Given that Badhaai Ho was backed by strong writing, RJ Balaji and team here stay close to the original, making only minor changes to the material that add a local flavour to this universal story. Some of the changes, like making Ilango’s profession, work. That a seemingly progressive biology teacher, who is keen to on his students getting sex education, isn’t able to cope with the fact that his parents might be having an active sex life, puts across the irony of his situation and the double-standards in the society better. Even the addition of an angle about women having the right to choose between a normal and a cesarean delivery seems well-intentioned, though the makers here choose a somewhat over-the-top humourous tone (over a heartfelt moment) to deliver this ‘message’. The film also wins us over with its genuine progressive outlook.
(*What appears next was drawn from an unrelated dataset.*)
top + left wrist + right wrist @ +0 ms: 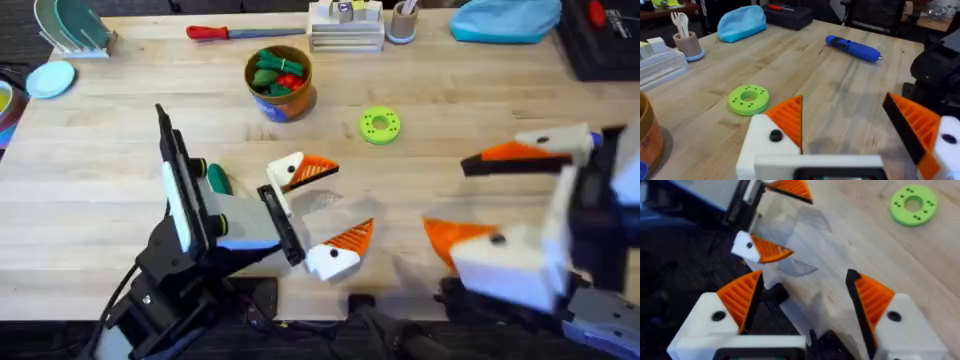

In fact, the entire film has a slightly louder tone compared to the original’s. While this doesn’t detract its effectiveness or the points it wants to make, it still leaves us with a could-have-been-better feeling in some places. The performances, too, don’t rank as high as what we got in Badhaai Ho. While Urvashi pulls her role off with elan, some of the humour with Sathyaraj, like his hobby of doing short videos, have a certain affectedness. The late KPAC Lalitha delivers a strong performance, too. But RJ Balaji, while effective in the humorous scenes — a scene in which he makes his girlfriend Sowmya (Aparna Balamurali) get in secretly into his flat is quite hilarious — falls short in the emotional moments, like in the scene in which he confronts Sowmya’s mother and stands up for his parents. He delivers this speech even a he sways a little this way and that, and this body language is distracting and lessens the emotional impact of the scene.

But to Balaji and Saravanan’s credit, these shortcomings are rather minor. And the duo manages to smoothen out these wrinkles with help from Girishh Gopalakrishnan’s emotive score that elevates the emotions in the dramatic scenes.